In context with KD, LRG1 has already been reported as elevated in sera from acute phase KD patients compared with individuals in the recovery phase and healthy controls [32] and double positivity for both LRG1 and angiotensin has been suggested as biomarker for differentiating incomplete KD from non-KD patients [33]. Furthermore, LRG1 has been found selectively upregulated in serum exosomes isolated from KD patients with CAAs [34]. As also demonstrated by our data, this collectively suggests LRG1 expression and serum levels to reflect increased inflammatory activity in specifically KD.

Importantly, LRG1 expression on both protein and gene levels associated with IL-1β signaling as well as blood neutrophil counts, and IL-1β stimulation of particularly human neutrophils induced concentration-dependent LRG1 release. As already demonstrated elsewhere [35], cells in whole blood remained comparably unresponsive to recombinant IL-1β, likely due to blockade or decoy of IL-1β by endogenous IL-1Ra and IL-1R2, respectively. Studies in context with other inflammatory conditions such as on adult-onset Still’s disease (AOSD) [36] or Crohn’s disease [37] similarly suggest an association of IL-1β and LRG1 expression. In contrast, studies linking LRG1 with IL-6 or TNF signaling report rather contradictory results [36, 38, 39], which are thus partly in line [37, 38] with the weak associations observed among our KD data.

Albeit LRG1 levels have been reported elevated in both KD and sJIA [38], we observed selective over-expression of LRG1 in KD when compared to sJIA-associated MAS. Similar to MAS, LRG1 serum concentrations in MIS-C, which has been reported to share overlapping clinical features with KD [23, 24], are not elevated compared to healthy controls and thus both sJIA-MAS and MIS-C clearly separate from at least a subpopulation of the investigated KD patients.
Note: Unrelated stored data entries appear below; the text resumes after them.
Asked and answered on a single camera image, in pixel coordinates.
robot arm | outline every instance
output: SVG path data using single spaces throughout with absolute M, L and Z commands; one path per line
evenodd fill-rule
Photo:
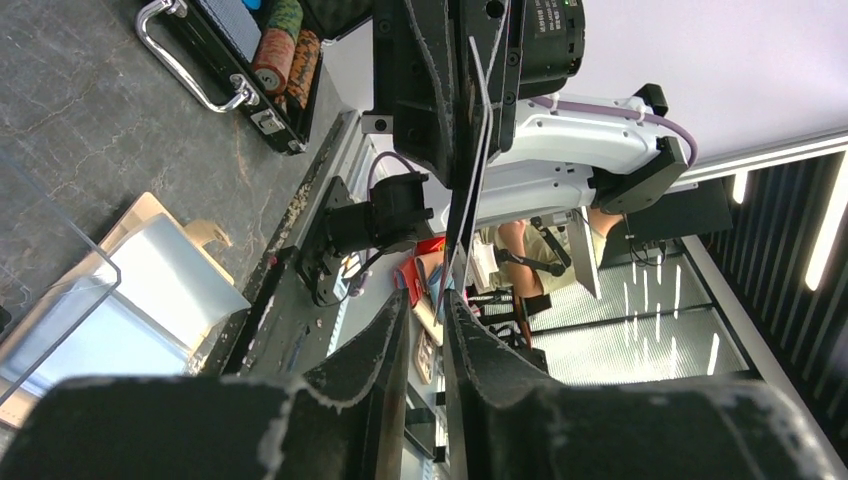
M 650 87 L 655 92 L 650 97 L 634 95 L 607 100 L 563 96 L 560 99 L 570 104 L 628 109 L 644 115 L 665 114 L 667 106 L 661 90 L 658 86 Z M 581 206 L 606 207 L 610 212 L 635 211 L 658 200 L 688 167 L 678 140 L 668 137 L 655 123 L 639 118 L 562 111 L 532 100 L 519 102 L 516 113 L 512 148 L 496 154 L 485 170 L 478 227 Z M 640 173 L 646 167 L 651 168 L 652 163 L 655 163 L 654 171 Z M 641 181 L 632 182 L 635 188 L 621 189 L 615 185 L 628 177 L 634 180 L 640 177 Z M 436 211 L 432 228 L 444 231 L 450 208 L 447 196 L 438 192 L 438 188 L 431 188 L 427 202 Z

white ceiling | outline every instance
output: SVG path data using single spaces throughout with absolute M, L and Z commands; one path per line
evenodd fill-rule
M 702 158 L 848 128 L 848 2 L 587 0 L 585 10 L 583 66 L 564 91 L 622 97 L 659 83 Z M 325 61 L 342 99 L 371 108 L 370 23 Z

black bracket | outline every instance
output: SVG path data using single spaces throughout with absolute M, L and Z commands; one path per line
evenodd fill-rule
M 546 46 L 554 42 L 562 48 L 535 56 L 524 51 L 524 30 L 538 21 L 530 3 L 374 0 L 374 108 L 365 116 L 380 117 L 374 130 L 391 133 L 396 152 L 425 167 L 449 189 L 465 188 L 474 166 L 464 145 L 474 144 L 479 112 L 469 114 L 466 109 L 473 110 L 480 95 L 468 37 L 474 37 L 482 64 L 491 65 L 487 87 L 495 112 L 489 153 L 512 146 L 517 101 L 529 85 L 526 79 L 521 82 L 529 70 L 523 58 L 530 55 L 533 66 L 548 73 L 568 68 L 559 56 L 550 58 L 551 52 L 566 55 L 565 42 L 547 37 Z M 576 9 L 582 12 L 582 7 L 568 10 Z M 565 25 L 560 13 L 557 22 Z M 569 33 L 582 38 L 582 30 Z M 560 87 L 548 86 L 544 93 Z
M 336 255 L 330 242 L 327 213 L 353 204 L 344 181 L 334 177 L 318 206 L 319 214 L 312 220 L 303 240 L 297 272 L 312 291 L 312 300 L 317 305 L 329 305 L 337 301 L 333 288 L 342 264 L 341 256 Z
M 660 117 L 665 117 L 665 114 L 668 113 L 668 101 L 665 99 L 665 93 L 663 93 L 662 87 L 655 83 L 646 83 L 633 96 L 641 98 L 645 105 L 651 107 L 654 114 Z
M 677 137 L 657 139 L 660 153 L 629 175 L 595 170 L 596 205 L 607 214 L 632 213 L 650 207 L 689 166 Z
M 518 265 L 524 265 L 525 267 L 531 270 L 548 272 L 555 277 L 563 276 L 565 274 L 565 269 L 567 268 L 561 263 L 545 263 L 540 262 L 538 260 L 533 260 L 532 258 L 521 257 L 513 254 L 505 248 L 502 248 L 495 252 L 495 260 L 498 261 L 498 264 L 504 262 L 517 263 Z
M 571 257 L 568 253 L 565 252 L 565 249 L 562 247 L 562 244 L 554 238 L 553 232 L 551 232 L 547 227 L 542 226 L 542 218 L 541 217 L 533 217 L 530 219 L 530 225 L 539 231 L 539 234 L 542 235 L 542 240 L 545 241 L 548 248 L 550 248 L 554 255 L 557 256 L 560 262 L 562 262 L 563 273 L 565 273 L 565 269 L 571 266 Z
M 353 203 L 341 178 L 330 181 L 297 266 L 316 305 L 338 302 L 333 289 L 343 256 L 371 248 L 402 252 L 433 236 L 427 224 L 433 209 L 424 207 L 426 180 L 417 172 L 389 177 L 370 190 L 370 201 L 360 203 Z

red object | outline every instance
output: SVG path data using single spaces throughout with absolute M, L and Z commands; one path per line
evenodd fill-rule
M 418 242 L 415 246 L 415 255 L 427 255 L 428 253 L 441 252 L 445 249 L 445 237 L 436 237 Z
M 269 28 L 262 34 L 253 60 L 253 71 L 262 81 L 266 93 L 280 95 L 286 89 L 294 49 L 294 39 L 285 30 Z
M 400 264 L 395 271 L 394 282 L 397 288 L 409 288 L 409 304 L 413 307 L 424 296 L 424 285 L 415 265 L 415 257 L 410 257 Z

black briefcase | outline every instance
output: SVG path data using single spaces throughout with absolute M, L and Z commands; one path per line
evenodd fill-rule
M 238 110 L 271 148 L 293 155 L 304 152 L 309 143 L 323 55 L 319 54 L 305 108 L 280 108 L 265 94 L 251 68 L 255 50 L 249 50 L 258 44 L 276 1 L 263 0 L 252 11 L 241 0 L 153 0 L 139 11 L 135 28 L 144 45 L 210 115 Z M 301 28 L 315 32 L 326 44 L 366 22 L 373 0 L 300 0 L 300 4 Z M 162 22 L 173 37 L 170 44 L 150 33 L 149 27 L 156 22 Z M 192 65 L 185 65 L 172 52 L 174 47 L 187 54 Z
Compared to KD, we observed less or no association of LRG1 with circulating IL-1β in both sJIA-MAS and MIS-C, which may point towards a different inflammatory pathophysiology with yet unclear involvement of IL-1 signaling [23, 40].

While, collectively, our data may raise speculations for a previously undiscovered patho-mechanistic involvement of an IL-1β-LRG1 axis as driver of cardiac re-modeling in KD, it still requires appropriate models and approaches to test for this. In a substantially larger patient cohort, we are now validating whether LRG1 serum levels can indeed inform on KD disease course and/or differentiate KD and MIS-C. Similarly, therapeutic targeting of LRG1 is being tested. In other disease context, therapeutic LRG1 inhibition has already been suggested to restore normal vascular function [41, 42]. In the light of recent findings on depletion of bioactive IL-1β-loaded neutrophils as a central therapeutic mechanism in KD [43], one may further speculate that in IVIG-resistant KD particularly those cells may escape this depletion, which may be supported by our data on the prevalence of an IL-1β-LRG1-neutrophil axis in the present study population. In the biomarker context of the present study, IL-6, S100A12, and LRG1 could offer some predictive power on the response of IVIG-resistant KD patients to therapeutic IL-1 blockade; however, data on the predictive potential of these markers already prior to start of anakinra therapy were inconclusive due to lack of statistical power within the small study population. Nevertheless, conventional markers of inflammation such as peripheral leukocyte and neutrophil counts as well as CRP levels were indeed able to indicate a future anakinra dose adjustment despite the small cohort size.